Who would believe that it’s almost time to start looking for our Winter woollies? Fortunately we are not quite there and we can still look forward to some warm weather, but not for very much longer.

I call this month the mini-Winter because we often experience the first cold snap in April and it brings on a flurry of winter species while it lasts.

When this cold snap happens – if it happens – the snapper offshore will bite really well and the bream will do the same in the rivers.

It usually fines up shortly after and these fish tend to disappear again until the Winter patterns set in properly.

If you are on the water around this time, whether in the river or offshore, you can experience some really good fishing using a variety of techniques.

Some really big bream are in the river around April and the walls around the mouth can produce fish to a kilo. Deep-diving minnows, soft plastics and metal vibes will produce some good fish.

Keeping the lures close to the bottom around the coffee rock ledges and the whitewater around the seaway walls is the key to getting the bite.

Bait fishers should fish around the tide changes with whole or live herring with as light a weight as possible.

Some local anglers have the river mouth well worked out and you will see them walking along the bank following their baits as they drift along at the start of the rising or falling tide.

These guys account for some cracking bream each year and are well worth keeping an eye on as to when the fish start to show up in numbers.

April can be a bit of a transitional month on the Tweed and is usually when that change to Winter starts to be felt.

The good thing about this is that the Summer species on the inshore grounds, like mackerel, wahoo, tuna and the odd mahi-mahi, are still lingering while the Winter species like snapper, pearl perch, trag and kingfish start to show up.

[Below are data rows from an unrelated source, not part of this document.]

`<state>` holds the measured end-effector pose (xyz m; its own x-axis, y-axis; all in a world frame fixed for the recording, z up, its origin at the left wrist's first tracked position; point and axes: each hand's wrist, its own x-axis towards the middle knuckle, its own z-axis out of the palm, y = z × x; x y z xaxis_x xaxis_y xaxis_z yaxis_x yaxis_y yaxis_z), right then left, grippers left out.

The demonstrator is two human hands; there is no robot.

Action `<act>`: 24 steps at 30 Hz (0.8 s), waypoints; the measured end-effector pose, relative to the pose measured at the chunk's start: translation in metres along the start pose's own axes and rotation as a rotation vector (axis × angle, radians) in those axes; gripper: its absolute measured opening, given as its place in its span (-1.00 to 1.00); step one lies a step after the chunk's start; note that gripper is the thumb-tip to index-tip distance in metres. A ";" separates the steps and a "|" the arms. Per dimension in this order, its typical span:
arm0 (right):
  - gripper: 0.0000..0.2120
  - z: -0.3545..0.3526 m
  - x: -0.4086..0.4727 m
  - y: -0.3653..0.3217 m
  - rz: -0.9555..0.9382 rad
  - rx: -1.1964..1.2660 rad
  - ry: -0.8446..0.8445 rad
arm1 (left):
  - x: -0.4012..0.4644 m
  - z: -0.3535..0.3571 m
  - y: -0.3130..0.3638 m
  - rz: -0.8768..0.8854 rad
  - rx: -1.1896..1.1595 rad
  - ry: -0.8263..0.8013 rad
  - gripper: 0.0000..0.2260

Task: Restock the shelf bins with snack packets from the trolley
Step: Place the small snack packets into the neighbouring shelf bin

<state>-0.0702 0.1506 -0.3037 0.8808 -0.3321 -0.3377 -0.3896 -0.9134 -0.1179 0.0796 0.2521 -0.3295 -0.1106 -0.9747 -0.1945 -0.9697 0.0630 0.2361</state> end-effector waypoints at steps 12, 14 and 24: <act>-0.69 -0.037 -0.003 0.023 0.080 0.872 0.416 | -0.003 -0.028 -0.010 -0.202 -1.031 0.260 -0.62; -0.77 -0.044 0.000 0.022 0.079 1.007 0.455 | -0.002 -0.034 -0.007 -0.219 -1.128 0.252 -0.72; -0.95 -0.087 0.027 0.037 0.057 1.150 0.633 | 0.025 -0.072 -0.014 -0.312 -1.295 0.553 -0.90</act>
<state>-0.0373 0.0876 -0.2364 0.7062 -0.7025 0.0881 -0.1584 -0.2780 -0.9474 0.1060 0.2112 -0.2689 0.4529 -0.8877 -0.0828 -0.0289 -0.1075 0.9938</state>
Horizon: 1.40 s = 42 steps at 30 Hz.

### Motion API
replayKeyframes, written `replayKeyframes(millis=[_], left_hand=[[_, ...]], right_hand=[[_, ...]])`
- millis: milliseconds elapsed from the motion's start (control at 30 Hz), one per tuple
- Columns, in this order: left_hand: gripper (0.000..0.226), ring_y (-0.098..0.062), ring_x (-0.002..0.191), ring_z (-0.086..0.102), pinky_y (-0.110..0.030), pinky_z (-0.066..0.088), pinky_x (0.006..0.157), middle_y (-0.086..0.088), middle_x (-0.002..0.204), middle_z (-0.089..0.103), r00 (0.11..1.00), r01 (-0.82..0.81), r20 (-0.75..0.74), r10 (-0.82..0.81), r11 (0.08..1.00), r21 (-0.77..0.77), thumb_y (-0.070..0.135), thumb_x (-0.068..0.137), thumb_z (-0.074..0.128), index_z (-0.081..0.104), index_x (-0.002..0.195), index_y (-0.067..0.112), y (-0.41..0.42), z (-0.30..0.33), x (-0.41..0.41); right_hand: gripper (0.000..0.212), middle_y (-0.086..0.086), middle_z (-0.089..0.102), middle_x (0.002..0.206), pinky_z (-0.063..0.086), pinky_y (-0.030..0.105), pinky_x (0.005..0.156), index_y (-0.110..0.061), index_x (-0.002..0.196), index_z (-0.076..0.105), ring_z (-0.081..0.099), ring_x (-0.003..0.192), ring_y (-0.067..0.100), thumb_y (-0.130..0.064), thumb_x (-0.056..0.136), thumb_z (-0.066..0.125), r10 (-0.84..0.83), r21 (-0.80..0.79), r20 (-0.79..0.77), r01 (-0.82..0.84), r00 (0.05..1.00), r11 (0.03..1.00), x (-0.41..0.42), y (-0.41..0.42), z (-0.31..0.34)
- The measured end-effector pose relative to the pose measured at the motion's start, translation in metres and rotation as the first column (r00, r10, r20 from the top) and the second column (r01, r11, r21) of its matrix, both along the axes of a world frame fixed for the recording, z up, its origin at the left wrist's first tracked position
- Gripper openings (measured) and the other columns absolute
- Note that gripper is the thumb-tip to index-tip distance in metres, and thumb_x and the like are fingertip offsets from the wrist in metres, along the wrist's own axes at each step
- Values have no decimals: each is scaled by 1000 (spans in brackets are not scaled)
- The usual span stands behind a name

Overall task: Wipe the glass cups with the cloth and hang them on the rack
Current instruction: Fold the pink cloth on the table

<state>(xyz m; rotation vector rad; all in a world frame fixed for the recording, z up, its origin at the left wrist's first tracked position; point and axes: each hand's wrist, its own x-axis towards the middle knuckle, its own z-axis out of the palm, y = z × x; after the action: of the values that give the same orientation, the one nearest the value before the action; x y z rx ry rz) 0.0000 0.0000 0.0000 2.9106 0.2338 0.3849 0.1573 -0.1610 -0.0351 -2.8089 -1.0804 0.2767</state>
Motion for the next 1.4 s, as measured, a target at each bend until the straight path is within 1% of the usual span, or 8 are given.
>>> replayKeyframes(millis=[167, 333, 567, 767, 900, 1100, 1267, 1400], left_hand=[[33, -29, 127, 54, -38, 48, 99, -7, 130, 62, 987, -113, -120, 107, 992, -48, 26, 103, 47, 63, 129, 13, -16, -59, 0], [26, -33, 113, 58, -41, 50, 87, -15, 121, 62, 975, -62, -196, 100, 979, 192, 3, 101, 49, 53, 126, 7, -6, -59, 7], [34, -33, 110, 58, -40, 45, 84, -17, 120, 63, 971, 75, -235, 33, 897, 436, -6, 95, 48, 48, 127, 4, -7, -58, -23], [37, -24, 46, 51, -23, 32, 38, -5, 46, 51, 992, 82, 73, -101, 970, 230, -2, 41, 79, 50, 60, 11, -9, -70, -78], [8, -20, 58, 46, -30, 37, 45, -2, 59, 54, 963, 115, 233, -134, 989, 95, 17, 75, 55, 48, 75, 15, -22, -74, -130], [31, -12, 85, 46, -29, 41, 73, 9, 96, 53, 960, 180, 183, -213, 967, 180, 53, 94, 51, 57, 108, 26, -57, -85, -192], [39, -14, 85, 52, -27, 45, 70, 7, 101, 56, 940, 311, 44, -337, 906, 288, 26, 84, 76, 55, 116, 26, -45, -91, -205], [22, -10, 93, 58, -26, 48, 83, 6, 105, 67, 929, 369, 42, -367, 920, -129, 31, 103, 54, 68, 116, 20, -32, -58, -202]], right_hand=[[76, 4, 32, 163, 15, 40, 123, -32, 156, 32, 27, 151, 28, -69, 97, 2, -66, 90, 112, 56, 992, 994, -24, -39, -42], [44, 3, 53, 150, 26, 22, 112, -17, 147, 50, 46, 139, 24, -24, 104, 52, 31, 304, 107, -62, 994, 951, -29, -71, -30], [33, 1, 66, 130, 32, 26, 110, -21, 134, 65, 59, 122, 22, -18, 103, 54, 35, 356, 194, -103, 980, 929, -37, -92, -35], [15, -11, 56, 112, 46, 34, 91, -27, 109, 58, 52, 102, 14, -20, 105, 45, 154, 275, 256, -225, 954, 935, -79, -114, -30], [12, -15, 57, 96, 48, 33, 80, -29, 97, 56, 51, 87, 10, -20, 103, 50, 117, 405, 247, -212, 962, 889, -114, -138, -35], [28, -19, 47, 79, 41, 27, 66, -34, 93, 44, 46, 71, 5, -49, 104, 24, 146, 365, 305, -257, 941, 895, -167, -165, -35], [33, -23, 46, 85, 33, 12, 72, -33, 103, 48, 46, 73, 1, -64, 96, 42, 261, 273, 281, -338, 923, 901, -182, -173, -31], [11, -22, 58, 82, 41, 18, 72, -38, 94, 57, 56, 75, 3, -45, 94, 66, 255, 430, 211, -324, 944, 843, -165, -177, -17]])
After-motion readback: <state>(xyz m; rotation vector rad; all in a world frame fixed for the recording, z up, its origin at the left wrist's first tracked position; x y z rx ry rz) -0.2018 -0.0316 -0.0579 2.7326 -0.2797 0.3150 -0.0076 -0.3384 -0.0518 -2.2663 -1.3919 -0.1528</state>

The grounds out from the 50-fathom line will still hold good numbers of blue marlin and the odd striped marlin will show up as the water begins to cool.

BLUES FEST

The blue marlin season this year has certainly made up for the absence of the black marlin over the Christmas period.

On our best day on charter out on the shelf on board RU4REEL we released three blues between 115kg and 200kg and jumped off another. It has truly been a season to remember and we can expect more of the same this month with the odd striped marlin joining in on the action.

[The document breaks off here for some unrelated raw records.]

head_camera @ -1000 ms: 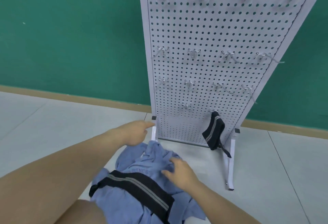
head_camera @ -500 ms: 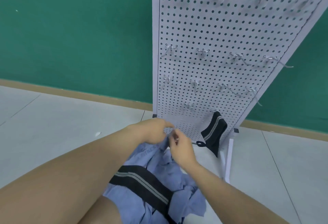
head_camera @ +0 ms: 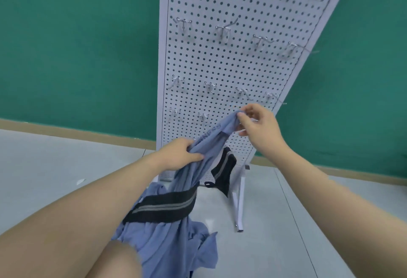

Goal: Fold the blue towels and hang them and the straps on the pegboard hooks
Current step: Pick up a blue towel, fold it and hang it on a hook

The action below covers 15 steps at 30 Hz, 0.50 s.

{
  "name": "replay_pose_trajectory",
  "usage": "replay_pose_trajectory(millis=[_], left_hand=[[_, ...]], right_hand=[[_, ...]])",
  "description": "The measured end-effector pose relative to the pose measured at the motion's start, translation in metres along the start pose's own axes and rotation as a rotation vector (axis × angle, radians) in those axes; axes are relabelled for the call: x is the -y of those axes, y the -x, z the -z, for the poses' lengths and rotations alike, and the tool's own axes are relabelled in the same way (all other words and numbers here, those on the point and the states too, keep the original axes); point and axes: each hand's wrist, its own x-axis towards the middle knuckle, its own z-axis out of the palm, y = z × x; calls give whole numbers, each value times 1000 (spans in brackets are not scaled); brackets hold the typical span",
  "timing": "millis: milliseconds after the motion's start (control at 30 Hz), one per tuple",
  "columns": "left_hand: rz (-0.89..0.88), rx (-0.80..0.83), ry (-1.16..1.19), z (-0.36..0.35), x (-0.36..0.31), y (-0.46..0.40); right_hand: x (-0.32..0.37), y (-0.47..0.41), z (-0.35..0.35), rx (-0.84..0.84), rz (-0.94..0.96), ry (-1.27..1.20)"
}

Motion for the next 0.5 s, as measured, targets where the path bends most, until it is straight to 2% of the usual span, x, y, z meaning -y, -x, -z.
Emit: replay_pose_trajectory(millis=[133, 233, 367, 500], left_hand=[[-126, -72, 153, 4, -33, 10], [-190, -148, 316, 6, -62, 21], [-241, -228, 458, 6, -92, 30], [-284, -270, 584, 0, -111, 39]], right_hand=[[-3, 23, 33, -38, -91, -95], [-17, 46, 36, 138, -194, -106], [-24, 73, 22, 305, -167, -76], [-20, 79, 14, 224, -117, -27]])
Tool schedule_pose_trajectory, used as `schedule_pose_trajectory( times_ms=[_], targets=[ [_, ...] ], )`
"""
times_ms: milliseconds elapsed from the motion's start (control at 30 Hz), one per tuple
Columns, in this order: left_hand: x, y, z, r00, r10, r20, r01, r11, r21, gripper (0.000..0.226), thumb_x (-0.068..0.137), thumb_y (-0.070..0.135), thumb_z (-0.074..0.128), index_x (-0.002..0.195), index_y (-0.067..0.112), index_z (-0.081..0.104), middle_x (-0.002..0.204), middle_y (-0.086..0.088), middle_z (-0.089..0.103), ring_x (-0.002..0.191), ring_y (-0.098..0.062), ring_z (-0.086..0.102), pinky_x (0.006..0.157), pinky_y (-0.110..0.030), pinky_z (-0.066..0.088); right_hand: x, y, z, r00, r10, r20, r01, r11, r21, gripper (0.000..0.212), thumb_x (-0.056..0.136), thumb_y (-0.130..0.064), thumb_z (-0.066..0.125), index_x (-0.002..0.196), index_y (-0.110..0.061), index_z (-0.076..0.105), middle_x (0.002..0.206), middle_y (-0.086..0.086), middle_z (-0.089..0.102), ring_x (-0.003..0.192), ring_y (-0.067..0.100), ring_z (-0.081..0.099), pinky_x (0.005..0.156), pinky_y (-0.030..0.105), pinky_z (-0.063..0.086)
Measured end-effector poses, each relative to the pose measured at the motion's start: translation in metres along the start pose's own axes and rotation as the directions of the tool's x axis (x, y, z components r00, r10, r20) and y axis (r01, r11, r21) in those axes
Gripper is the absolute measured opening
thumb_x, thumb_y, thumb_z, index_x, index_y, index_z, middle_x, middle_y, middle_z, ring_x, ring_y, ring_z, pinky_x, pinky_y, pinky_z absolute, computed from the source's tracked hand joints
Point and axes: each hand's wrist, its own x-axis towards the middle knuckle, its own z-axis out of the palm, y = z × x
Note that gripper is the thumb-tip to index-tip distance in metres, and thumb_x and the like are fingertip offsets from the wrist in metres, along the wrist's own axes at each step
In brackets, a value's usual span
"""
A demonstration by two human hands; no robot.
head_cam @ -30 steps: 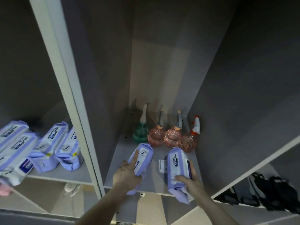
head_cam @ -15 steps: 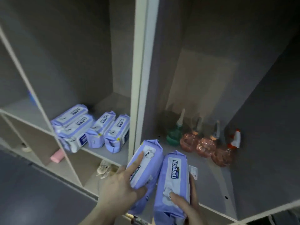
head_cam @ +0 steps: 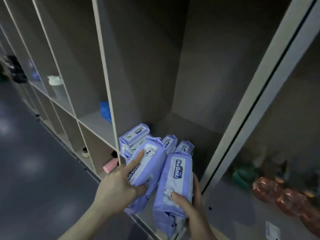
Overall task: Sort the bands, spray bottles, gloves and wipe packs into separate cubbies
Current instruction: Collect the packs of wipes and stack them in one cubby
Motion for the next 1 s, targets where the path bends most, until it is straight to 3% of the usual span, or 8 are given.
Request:
schedule_pose_trajectory(
  times_ms=[33, 100, 167, 267, 467, 567, 633, 1000],
  targets=[
    [0.018, -0.005, -0.006, 1.000, -0.003, 0.001, 0.003, 1.000, 0.026, 0.088, 0.073, 0.048, 0.069, 0.131, 0.072, 0.007, 0.114, 0.009, 0.056, 0.102, -0.018, 0.058, 0.079, -0.027, 0.046, 0.005, 0.002, -0.001, 0.998, -0.007, 0.063, 0.003, 0.997, 0.071, 0.091, 0.060, -0.014, 0.084, 0.134, -0.046, 0.041, 0.127, -0.008, 0.061, 0.103, 0.018, 0.067, 0.075, 0.033, 0.055],
    [0.060, -0.015, -0.016, 1.000, -0.004, 0.000, 0.004, 0.995, 0.102, 0.089, 0.072, 0.050, 0.067, 0.135, 0.068, 0.007, 0.114, 0.003, 0.058, 0.106, -0.024, 0.058, 0.081, -0.031, 0.046, 0.031, -0.008, 0.036, 0.999, 0.001, 0.036, 0.000, 1.000, -0.024, 0.095, 0.056, -0.027, 0.085, 0.135, -0.047, 0.037, 0.132, -0.007, 0.058, 0.110, 0.019, 0.063, 0.083, 0.039, 0.055],
    [0.106, -0.025, -0.023, 1.000, 0.004, 0.000, -0.004, 0.983, 0.185, 0.087, 0.073, 0.054, 0.064, 0.139, 0.063, 0.008, 0.117, -0.001, 0.058, 0.109, -0.029, 0.059, 0.080, -0.032, 0.045, 0.064, -0.013, 0.062, 0.999, -0.018, 0.044, 0.020, 1.000, -0.024, 0.088, 0.066, -0.025, 0.082, 0.135, -0.049, 0.034, 0.128, -0.005, 0.061, 0.108, 0.021, 0.064, 0.092, 0.046, 0.052],
    [0.175, -0.035, -0.030, 1.000, 0.027, 0.002, -0.026, 0.965, 0.262, 0.081, 0.078, 0.059, 0.058, 0.144, 0.057, 0.010, 0.116, -0.007, 0.053, 0.106, -0.033, 0.059, 0.080, -0.034, 0.046, 0.105, -0.021, 0.090, 0.999, -0.031, 0.011, 0.031, 0.998, -0.057, 0.080, 0.082, -0.016, 0.071, 0.140, -0.045, 0.025, 0.126, -0.003, 0.060, 0.103, 0.021, 0.065, 0.083, 0.041, 0.053],
    [0.264, -0.057, -0.026, 0.986, 0.025, 0.164, -0.094, 0.898, 0.430, 0.078, 0.086, 0.054, 0.053, 0.149, 0.044, 0.008, 0.127, -0.011, 0.044, 0.110, -0.034, 0.057, 0.086, -0.036, 0.046, 0.175, -0.019, 0.131, 0.996, -0.007, -0.094, 0.003, 0.999, -0.051, 0.072, 0.084, -0.023, 0.069, 0.135, -0.045, 0.024, 0.124, -0.003, 0.056, 0.107, 0.020, 0.059, 0.076, 0.033, 0.051],
    [0.276, -0.060, -0.009, 0.967, 0.082, 0.242, -0.204, 0.820, 0.534, 0.052, 0.090, 0.040, 0.052, 0.139, 0.028, 0.041, 0.133, -0.010, 0.037, 0.121, -0.030, 0.045, 0.090, -0.038, 0.045, 0.209, -0.005, 0.143, 0.993, 0.036, -0.116, -0.049, 0.992, -0.115, 0.073, 0.087, -0.022, 0.064, 0.144, -0.036, 0.022, 0.130, 0.003, 0.054, 0.112, 0.024, 0.058, 0.094, 0.044, 0.049],
    [0.279, -0.063, -0.001, 0.957, 0.146, 0.251, -0.271, 0.760, 0.591, 0.040, 0.091, 0.034, 0.052, 0.129, 0.021, 0.051, 0.132, -0.008, 0.039, 0.124, -0.028, 0.039, 0.089, -0.038, 0.046, 0.223, 0.002, 0.145, 0.988, 0.079, -0.134, -0.102, 0.979, -0.174, 0.064, 0.090, -0.015, 0.058, 0.144, -0.030, 0.027, 0.125, 0.007, 0.058, 0.107, 0.027, 0.060, 0.097, 0.046, 0.049],
    [0.301, -0.076, -0.004, 0.890, 0.251, 0.380, -0.418, 0.781, 0.464, 0.015, 0.090, 0.023, 0.053, 0.101, 0.013, 0.056, 0.118, -0.008, 0.052, 0.116, -0.029, 0.047, 0.087, -0.037, 0.047, 0.232, -0.003, 0.151, 0.967, 0.135, -0.214, -0.177, 0.966, -0.189, 0.064, 0.096, -0.016, 0.053, 0.146, -0.037, 0.021, 0.120, 0.002, 0.060, 0.108, 0.027, 0.061, 0.099, 0.050, 0.047]
  ],
)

These blue marlin are truly apex predators and watching one rip 400m of line from a reel before you can get the other rods in is quite an experience.

This cooling trend as Winter starts to put its feelers out is generally what fires up the Summer species of fish and gets them chewing.

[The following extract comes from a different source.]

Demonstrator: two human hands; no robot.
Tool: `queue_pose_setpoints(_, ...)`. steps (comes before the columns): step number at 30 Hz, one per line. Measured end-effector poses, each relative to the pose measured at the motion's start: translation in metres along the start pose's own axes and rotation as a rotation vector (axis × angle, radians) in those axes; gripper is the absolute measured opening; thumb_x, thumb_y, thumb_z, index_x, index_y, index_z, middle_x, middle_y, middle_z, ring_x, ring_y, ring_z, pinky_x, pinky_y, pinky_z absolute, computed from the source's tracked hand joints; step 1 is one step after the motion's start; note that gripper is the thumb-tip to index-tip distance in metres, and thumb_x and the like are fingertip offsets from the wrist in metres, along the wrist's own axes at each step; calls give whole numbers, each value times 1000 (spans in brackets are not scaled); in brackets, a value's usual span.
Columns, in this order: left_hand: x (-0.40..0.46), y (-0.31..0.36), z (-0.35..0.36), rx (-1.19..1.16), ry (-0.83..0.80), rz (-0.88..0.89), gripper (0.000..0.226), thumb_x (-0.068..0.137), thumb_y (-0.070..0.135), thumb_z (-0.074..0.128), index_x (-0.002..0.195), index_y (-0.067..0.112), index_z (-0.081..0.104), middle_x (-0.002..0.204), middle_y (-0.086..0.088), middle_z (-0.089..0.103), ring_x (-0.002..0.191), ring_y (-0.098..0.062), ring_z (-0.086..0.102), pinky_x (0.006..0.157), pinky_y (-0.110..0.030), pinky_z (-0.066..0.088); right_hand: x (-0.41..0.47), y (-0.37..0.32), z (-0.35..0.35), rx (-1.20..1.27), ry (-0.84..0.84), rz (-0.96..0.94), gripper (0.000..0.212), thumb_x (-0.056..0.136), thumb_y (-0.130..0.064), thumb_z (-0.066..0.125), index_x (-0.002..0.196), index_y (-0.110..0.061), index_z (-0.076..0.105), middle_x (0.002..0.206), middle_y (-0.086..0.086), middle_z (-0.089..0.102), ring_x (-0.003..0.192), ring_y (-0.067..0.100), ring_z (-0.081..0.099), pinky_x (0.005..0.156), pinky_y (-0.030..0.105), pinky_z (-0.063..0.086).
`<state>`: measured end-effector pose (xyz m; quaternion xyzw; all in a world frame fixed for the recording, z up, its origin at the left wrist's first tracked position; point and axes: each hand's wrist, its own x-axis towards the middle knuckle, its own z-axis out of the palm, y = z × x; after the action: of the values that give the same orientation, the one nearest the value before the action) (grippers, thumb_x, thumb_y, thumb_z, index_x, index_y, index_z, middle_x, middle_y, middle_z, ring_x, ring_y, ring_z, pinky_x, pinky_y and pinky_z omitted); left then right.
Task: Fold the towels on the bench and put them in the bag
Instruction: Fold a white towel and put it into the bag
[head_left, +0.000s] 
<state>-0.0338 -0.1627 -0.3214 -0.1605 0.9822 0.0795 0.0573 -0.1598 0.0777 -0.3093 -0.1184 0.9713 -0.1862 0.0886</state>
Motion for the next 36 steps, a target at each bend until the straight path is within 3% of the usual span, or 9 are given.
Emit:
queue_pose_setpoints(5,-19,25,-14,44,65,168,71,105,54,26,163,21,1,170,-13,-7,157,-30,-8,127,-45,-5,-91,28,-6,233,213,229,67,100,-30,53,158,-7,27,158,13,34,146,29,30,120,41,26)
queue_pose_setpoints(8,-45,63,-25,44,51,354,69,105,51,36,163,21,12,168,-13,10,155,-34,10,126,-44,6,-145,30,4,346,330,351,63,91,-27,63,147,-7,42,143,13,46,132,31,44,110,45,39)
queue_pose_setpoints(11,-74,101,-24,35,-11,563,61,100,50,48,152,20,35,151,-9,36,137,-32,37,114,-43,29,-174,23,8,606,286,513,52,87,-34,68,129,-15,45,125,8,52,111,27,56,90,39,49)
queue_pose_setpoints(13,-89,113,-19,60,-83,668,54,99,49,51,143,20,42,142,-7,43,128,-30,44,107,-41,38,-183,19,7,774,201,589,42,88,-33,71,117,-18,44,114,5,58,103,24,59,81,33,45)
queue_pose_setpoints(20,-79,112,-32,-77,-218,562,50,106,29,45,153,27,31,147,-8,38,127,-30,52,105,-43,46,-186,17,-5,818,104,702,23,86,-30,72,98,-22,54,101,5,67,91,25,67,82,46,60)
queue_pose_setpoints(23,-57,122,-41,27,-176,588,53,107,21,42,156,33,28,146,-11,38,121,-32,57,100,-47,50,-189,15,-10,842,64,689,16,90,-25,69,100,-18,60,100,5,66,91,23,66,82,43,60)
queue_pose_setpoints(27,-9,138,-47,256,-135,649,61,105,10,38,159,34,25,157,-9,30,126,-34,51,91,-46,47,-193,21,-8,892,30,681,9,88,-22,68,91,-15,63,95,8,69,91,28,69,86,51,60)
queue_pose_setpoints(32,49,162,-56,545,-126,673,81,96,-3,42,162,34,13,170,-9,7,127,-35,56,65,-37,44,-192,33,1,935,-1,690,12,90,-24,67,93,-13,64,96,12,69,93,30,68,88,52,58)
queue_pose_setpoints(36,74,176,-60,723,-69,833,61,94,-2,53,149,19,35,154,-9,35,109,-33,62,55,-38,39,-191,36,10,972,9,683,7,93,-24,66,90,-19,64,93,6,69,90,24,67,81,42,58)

They sense that the warm times are drawing to a close and it’s time to move to warmer climes. They need to feed to fuel their annual trek up the coast and usually get stuck into just about anything that appears edible.

April is one of the best months for wahoo and big Spanish mackerel and the inshore reefs around the Tweed and down to Windara Bank are the places to be looking for them.

Trolling lures like Halco Laser Pros or hex-head skirts fairly quickly is the preferred technique.

Plenty of mackerel tuna also show up around April and can be good fun to catch. They are not the best eating fish but make for good sport on light outfits.

Unfortunately large sharks follow them and they can cost you a few lures during a hot tuna bite. Some sharks will grab your tuna shortly after the hook-up and make light work of your tackle.

The upper reaches should start to produce some bass as they slowly make their way out to the main river for spawning. The water clarity has been pretty ordinary over the past few months, making the fishing tough, but if the rain holds off this should improve.